A unique message destination / route pair is identified using a key with the following form:

route.match-address + destination address

Where

This allows each destination for each route to be handled by a unique circuit breaker instance. Each circuit breaker instance tracks:

  1. The current state of the circuit breaker - CLOSED, OPEN or HALF_OPEN.
  2. Number of actual failures that have occurred within the failure period - where the failure period is the last n milliseconds (where n is configurable).
  3. When, if the circuit is HALF_OPEN, when to retry.

Note that as each route has a separate circuit breaker, the address local:smsgw and any:smsgw track their failures and state separately, however for greater control per-node configuration might be useful as any:smsgw actually covers all nodes.

Note that each message being sent has an individual retry count that is tracked during message delivery of that specific message.

Route Selection

While each circuit breaker is named and independent, the routes list is a list of routes to be matched in order as written. which route is used, if any, depends on which matches first. This means that the most specific route must be listed first.

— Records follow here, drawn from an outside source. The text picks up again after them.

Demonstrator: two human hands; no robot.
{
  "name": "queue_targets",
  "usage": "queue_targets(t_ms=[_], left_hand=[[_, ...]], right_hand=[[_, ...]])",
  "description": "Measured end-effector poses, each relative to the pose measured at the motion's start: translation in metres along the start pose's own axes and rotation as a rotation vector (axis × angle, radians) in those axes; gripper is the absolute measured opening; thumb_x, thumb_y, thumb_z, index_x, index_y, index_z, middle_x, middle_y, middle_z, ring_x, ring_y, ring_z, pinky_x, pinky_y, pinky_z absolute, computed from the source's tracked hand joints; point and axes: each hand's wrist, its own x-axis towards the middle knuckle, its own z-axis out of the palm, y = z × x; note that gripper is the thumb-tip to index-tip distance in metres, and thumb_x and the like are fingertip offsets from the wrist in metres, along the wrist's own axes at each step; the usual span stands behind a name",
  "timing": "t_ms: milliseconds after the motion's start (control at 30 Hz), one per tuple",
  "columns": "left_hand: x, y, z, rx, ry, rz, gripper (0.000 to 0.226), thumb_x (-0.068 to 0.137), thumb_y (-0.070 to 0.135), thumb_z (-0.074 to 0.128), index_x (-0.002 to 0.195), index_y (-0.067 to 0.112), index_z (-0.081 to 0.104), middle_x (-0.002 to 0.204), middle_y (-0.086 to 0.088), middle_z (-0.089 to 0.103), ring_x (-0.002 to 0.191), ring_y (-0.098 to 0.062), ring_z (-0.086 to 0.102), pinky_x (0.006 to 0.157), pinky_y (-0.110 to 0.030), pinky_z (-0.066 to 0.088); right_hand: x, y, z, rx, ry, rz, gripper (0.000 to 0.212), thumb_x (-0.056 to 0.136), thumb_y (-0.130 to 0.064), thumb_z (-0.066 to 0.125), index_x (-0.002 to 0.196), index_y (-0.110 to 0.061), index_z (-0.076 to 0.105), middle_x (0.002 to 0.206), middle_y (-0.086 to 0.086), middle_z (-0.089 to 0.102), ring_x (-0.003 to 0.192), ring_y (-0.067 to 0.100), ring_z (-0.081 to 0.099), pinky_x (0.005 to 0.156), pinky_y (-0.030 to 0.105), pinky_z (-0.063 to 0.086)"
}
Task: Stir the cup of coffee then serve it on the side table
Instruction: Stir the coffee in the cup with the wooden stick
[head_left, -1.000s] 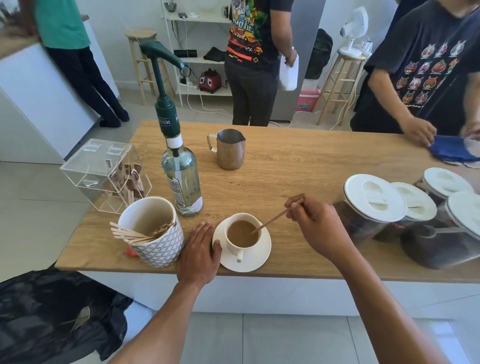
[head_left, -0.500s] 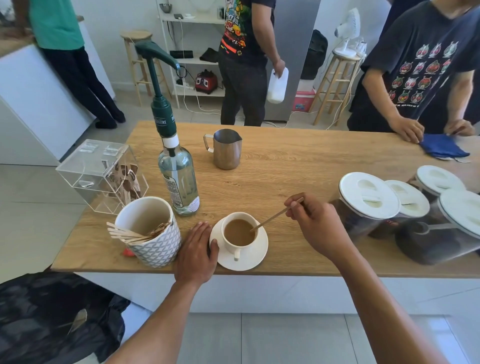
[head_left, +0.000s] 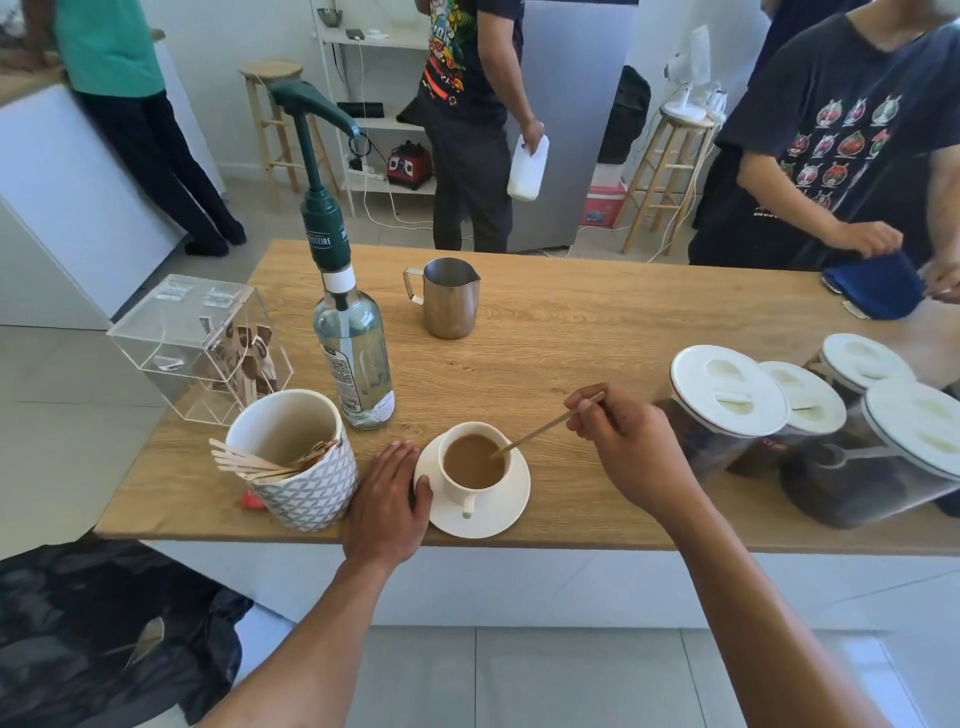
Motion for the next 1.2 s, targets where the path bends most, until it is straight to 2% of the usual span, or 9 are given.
queue_targets(t_ms=[200,633,867,1100,1200], left_hand=[[0.001,-0.002,0.001,-0.016,-0.004,-0.002,0.056,0.099,0.040,0.030,0.139,0.010,0.055,0.144,-0.009,0.056,0.140,-0.025,0.044,0.118,-0.040,0.034],[0.000,-0.003,0.002,-0.033,-0.030,-0.014,0.057,0.100,0.042,0.028,0.141,0.010,0.053,0.146,-0.008,0.053,0.141,-0.025,0.042,0.119,-0.041,0.032],[-0.001,-0.005,0.000,-0.042,-0.049,-0.013,0.057,0.101,0.044,0.026,0.140,0.011,0.053,0.147,-0.007,0.052,0.143,-0.023,0.040,0.120,-0.040,0.030],[-0.001,-0.006,-0.003,-0.041,-0.077,-0.024,0.060,0.101,0.046,0.024,0.142,0.012,0.051,0.149,-0.007,0.050,0.144,-0.023,0.038,0.120,-0.039,0.029],[0.000,-0.004,-0.004,-0.045,-0.086,-0.024,0.061,0.101,0.047,0.024,0.143,0.012,0.050,0.149,-0.006,0.050,0.144,-0.022,0.037,0.121,-0.038,0.028]], right_hand=[[0.000,0.001,-0.001,0.008,0.007,-0.004,0.018,0.098,-0.018,0.050,0.092,-0.023,0.066,0.077,-0.010,0.070,0.076,0.002,0.068,0.070,0.022,0.054],[-0.006,0.002,0.002,0.037,0.001,0.005,0.017,0.099,-0.017,0.050,0.095,-0.022,0.066,0.079,-0.008,0.071,0.075,-0.003,0.066,0.071,0.018,0.053],[-0.009,-0.001,-0.001,0.042,-0.011,0.001,0.018,0.098,-0.018,0.051,0.096,-0.023,0.068,0.078,-0.007,0.071,0.078,0.012,0.070,0.077,0.040,0.060],[-0.011,-0.007,-0.001,0.031,-0.034,-0.019,0.019,0.098,-0.016,0.051,0.094,-0.021,0.068,0.078,-0.007,0.071,0.076,0.004,0.068,0.074,0.032,0.058],[-0.012,-0.007,0.000,0.033,-0.038,-0.030,0.019,0.098,-0.016,0.051,0.093,-0.022,0.068,0.077,-0.007,0.071,0.073,0.006,0.067,0.070,0.031,0.056]])
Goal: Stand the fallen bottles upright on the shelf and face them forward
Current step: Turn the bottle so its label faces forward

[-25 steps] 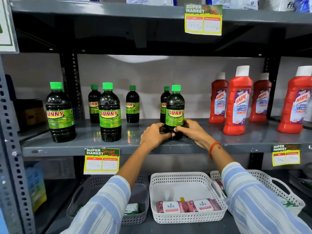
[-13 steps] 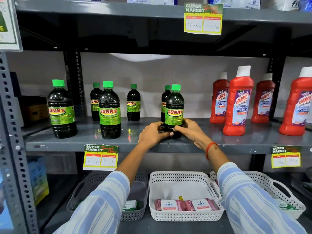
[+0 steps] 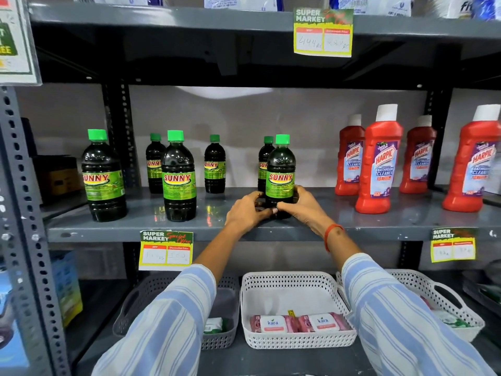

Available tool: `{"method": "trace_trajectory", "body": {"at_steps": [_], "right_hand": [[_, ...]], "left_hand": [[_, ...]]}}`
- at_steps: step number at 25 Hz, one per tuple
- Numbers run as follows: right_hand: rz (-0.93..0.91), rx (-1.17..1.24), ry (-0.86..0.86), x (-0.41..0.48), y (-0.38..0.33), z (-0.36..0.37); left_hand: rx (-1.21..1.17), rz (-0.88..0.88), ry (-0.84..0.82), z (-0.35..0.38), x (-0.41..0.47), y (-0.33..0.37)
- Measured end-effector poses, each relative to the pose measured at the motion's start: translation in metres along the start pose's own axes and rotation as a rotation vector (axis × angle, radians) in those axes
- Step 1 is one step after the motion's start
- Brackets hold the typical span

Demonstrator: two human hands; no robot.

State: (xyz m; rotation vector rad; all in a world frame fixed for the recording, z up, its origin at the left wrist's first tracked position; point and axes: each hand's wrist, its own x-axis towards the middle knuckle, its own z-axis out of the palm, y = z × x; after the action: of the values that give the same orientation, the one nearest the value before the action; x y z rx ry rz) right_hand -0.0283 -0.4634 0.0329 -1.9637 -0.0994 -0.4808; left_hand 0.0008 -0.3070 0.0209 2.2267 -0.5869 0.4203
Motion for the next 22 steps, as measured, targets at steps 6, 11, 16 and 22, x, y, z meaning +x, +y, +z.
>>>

Circuit Breaker Selection and Configuration Override

Each route may configure a named circuit breaker template to use for destinations where messages are sent by a route. The circuit breaker configuration can override any field configured in the circuit breaker template with a route-specific value. In particular this section of the route configuration can be used to define a unique on-failure configuration for the route, which will be used by the circuit breaker on failures that occur for any circuit breaker instance created by the route.